■ **ABOUT THIS TASK**
Each line of the records below that holds "blue" should be copied out.

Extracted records
⁂
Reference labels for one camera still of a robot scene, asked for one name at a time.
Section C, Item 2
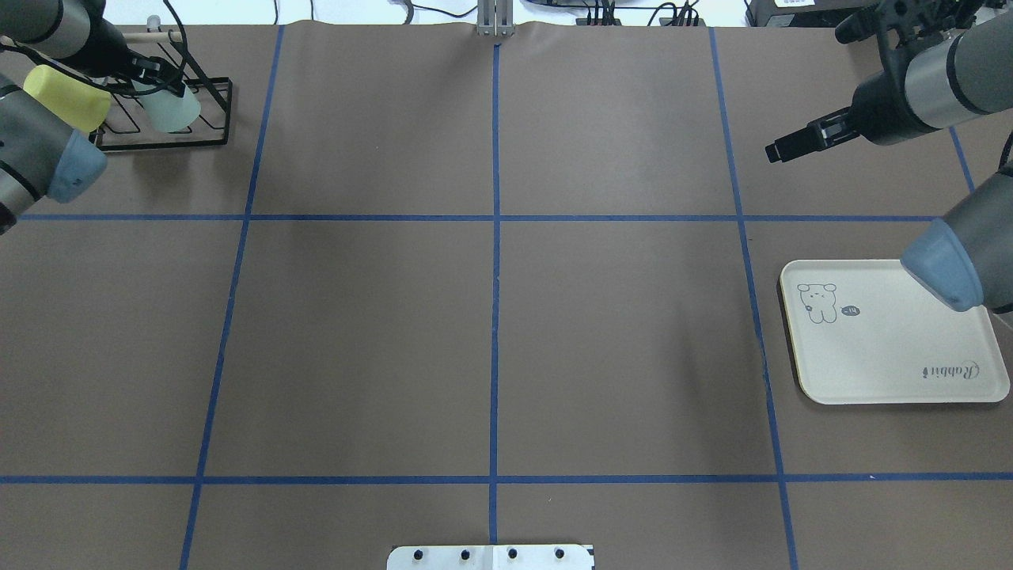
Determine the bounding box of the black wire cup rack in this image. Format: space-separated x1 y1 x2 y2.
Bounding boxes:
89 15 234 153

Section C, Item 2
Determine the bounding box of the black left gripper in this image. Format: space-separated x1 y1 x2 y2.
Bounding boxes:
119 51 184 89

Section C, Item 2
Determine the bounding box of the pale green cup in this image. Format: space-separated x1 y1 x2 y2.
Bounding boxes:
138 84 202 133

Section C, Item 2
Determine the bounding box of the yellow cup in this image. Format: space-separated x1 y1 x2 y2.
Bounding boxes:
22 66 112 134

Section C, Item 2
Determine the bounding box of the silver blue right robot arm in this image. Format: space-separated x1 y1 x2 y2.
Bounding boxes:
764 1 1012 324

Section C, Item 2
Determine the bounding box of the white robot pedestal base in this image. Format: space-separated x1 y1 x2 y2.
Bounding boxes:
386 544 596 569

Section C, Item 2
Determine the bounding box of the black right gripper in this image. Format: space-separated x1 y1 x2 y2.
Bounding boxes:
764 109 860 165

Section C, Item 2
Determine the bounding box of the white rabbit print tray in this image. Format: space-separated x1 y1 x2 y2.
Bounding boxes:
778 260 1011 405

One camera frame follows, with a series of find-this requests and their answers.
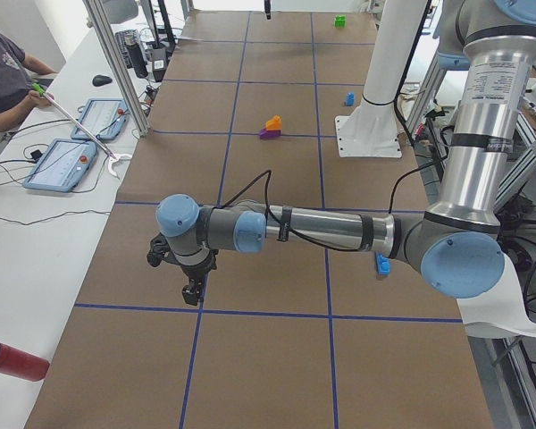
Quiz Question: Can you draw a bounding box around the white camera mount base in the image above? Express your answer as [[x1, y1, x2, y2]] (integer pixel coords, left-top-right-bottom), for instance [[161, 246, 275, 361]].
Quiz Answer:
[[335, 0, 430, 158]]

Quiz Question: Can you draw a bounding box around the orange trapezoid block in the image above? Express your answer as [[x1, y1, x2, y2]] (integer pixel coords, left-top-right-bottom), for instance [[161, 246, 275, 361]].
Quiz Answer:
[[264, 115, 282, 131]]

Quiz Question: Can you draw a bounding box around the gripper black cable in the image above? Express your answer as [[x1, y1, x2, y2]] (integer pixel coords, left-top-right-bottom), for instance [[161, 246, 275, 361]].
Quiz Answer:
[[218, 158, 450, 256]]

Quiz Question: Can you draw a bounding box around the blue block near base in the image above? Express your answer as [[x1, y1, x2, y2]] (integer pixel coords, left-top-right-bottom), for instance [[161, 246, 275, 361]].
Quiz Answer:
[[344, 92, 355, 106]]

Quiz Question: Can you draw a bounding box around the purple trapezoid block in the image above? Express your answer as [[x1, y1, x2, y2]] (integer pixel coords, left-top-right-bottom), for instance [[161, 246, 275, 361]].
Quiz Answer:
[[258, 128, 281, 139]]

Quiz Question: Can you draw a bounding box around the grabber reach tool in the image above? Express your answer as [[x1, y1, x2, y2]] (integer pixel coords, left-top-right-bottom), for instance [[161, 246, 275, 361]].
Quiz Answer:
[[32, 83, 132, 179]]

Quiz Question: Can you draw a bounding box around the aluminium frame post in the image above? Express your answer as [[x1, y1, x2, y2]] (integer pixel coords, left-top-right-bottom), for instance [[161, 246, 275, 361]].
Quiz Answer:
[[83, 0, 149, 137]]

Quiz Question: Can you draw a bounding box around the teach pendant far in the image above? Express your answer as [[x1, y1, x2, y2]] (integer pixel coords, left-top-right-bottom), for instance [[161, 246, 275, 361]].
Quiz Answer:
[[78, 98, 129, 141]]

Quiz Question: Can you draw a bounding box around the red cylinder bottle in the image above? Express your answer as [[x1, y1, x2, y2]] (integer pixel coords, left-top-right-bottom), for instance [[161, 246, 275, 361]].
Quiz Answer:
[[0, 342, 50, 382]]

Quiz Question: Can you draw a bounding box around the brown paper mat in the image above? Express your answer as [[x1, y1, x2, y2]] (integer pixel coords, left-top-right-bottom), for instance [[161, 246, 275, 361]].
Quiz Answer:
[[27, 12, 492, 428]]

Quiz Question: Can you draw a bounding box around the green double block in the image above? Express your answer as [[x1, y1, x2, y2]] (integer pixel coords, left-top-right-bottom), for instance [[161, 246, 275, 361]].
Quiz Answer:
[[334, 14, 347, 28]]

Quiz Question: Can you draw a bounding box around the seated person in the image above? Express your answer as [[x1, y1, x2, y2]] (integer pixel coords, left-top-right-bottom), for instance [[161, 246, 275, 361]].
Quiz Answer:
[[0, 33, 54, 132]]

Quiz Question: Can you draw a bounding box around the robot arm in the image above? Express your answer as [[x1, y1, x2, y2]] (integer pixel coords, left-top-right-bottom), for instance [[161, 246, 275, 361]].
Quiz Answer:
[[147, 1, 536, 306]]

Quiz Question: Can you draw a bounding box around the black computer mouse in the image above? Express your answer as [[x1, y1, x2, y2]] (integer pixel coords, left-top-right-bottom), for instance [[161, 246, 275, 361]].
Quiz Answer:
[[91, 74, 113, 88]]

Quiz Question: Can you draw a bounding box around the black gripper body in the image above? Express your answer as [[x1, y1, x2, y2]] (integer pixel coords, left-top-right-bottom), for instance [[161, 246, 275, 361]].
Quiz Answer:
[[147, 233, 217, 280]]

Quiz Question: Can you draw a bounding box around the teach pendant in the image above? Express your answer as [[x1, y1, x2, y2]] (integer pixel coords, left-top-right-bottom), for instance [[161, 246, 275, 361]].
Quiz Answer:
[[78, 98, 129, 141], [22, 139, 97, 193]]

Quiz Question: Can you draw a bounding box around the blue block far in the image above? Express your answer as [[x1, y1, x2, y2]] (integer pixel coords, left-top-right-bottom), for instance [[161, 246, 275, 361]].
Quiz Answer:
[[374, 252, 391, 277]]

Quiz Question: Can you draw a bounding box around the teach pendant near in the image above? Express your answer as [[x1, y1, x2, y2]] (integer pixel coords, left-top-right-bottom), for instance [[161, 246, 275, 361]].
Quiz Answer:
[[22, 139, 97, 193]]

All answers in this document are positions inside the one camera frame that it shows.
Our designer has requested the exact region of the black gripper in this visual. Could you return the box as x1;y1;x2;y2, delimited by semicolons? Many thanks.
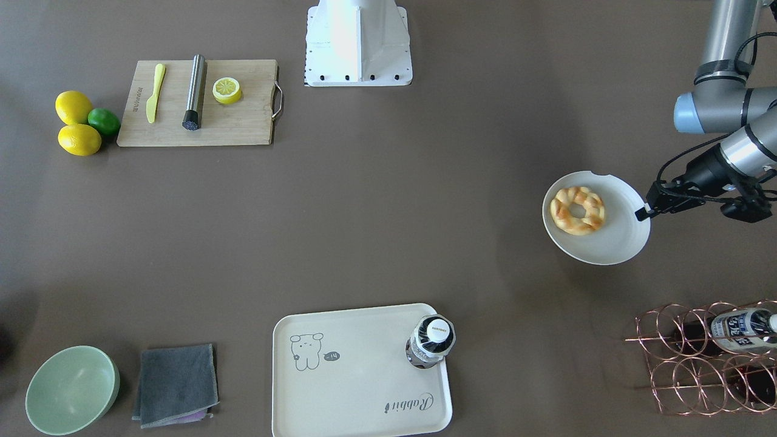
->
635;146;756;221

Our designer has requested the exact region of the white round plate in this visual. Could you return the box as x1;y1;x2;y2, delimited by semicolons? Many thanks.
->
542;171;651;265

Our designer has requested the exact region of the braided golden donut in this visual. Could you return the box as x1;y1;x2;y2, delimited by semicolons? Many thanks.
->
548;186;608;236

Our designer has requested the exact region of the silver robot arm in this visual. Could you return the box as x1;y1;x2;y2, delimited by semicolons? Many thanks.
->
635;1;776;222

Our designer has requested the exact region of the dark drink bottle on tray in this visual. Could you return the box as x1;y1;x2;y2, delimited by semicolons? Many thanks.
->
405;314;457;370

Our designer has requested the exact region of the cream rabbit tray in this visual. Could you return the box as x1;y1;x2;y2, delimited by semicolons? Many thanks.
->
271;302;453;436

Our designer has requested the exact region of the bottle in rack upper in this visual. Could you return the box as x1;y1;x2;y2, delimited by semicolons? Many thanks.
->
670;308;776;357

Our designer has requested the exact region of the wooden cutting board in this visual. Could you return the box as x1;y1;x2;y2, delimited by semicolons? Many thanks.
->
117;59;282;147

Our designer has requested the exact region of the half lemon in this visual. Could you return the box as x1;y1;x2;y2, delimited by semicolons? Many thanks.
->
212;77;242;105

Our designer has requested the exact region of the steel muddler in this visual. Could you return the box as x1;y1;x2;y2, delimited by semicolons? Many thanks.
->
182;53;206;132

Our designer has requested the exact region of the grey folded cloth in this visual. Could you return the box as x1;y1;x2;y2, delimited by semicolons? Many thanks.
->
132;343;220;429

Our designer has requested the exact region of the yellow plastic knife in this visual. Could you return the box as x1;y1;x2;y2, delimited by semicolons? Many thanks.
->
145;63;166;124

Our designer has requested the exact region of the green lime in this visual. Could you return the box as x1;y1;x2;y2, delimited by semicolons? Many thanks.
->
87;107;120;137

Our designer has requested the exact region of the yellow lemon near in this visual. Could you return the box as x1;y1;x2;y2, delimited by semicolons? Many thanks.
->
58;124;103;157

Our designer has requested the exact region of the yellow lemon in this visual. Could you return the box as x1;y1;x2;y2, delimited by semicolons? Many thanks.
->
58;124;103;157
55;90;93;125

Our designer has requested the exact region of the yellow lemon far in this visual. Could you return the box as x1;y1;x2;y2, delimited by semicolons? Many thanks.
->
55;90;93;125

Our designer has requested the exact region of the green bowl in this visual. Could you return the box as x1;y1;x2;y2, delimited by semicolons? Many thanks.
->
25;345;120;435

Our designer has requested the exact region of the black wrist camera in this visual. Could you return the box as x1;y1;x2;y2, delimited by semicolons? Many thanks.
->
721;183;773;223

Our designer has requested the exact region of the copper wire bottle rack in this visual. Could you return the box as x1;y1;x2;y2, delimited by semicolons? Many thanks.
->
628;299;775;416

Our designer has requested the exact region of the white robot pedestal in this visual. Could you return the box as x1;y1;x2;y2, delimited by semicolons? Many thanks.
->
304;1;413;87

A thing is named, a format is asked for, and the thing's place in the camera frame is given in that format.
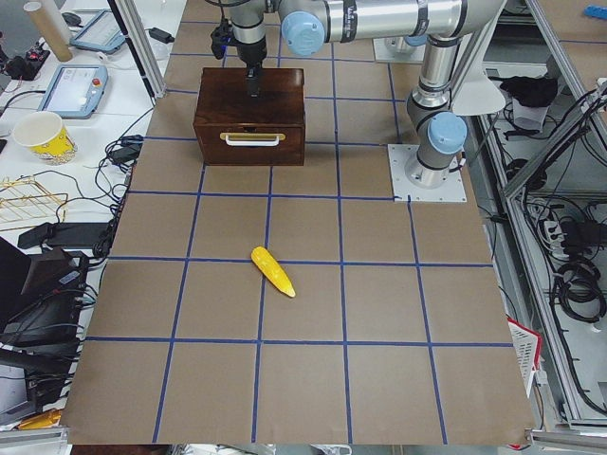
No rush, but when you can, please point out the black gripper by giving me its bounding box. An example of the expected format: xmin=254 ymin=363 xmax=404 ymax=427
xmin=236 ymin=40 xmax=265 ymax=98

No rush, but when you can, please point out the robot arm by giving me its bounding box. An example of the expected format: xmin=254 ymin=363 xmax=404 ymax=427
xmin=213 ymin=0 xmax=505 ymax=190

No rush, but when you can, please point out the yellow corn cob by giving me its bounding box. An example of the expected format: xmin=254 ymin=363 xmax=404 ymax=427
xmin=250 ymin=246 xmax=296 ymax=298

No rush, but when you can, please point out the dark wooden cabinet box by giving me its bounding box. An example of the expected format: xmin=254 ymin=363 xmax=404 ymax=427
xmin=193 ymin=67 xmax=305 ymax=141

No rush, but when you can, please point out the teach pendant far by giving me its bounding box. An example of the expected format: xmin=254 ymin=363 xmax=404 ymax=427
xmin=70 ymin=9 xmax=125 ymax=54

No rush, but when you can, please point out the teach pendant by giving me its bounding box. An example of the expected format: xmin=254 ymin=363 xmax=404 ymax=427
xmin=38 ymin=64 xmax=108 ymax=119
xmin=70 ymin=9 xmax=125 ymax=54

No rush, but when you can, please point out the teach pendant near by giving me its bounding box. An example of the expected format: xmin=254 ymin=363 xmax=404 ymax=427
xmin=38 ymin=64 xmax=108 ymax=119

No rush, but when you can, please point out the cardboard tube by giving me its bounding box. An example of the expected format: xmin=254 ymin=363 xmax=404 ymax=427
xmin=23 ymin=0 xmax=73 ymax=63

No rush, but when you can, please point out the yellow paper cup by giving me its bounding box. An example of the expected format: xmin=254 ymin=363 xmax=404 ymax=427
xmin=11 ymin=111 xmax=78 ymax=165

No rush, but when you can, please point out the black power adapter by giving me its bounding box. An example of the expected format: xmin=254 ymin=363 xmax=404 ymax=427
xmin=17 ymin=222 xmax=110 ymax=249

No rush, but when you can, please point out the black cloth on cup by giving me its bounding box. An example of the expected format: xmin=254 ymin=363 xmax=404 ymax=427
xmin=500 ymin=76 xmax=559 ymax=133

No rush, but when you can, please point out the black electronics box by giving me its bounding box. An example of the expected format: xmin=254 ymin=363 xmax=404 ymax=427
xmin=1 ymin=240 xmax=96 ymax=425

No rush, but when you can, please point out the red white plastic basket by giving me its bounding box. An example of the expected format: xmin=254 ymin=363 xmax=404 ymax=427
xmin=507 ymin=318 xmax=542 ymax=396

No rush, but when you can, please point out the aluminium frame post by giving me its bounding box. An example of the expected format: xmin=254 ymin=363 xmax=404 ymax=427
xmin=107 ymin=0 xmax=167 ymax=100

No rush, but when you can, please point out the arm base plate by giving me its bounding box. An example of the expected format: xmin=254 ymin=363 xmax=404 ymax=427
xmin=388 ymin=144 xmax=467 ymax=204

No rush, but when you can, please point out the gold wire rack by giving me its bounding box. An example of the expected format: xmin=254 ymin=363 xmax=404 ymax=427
⁂
■ **THE COMPLETED TASK**
Determine the bounding box of the silver blue right robot arm in this image. Format: space-separated x1 y1 x2 y2.
Quiz Question: Can you draw a bounding box around the blue block near base in the image above? Express your answer as [[x1, y1, x2, y2]] (integer pixel coords, left-top-right-bottom), for instance [[161, 246, 275, 361]].
Quiz Question: Can you draw a bounding box around the blue block far in the image above? Express your answer as [[x1, y1, x2, y2]] (integer pixel coords, left-top-right-bottom), for instance [[161, 246, 275, 361]].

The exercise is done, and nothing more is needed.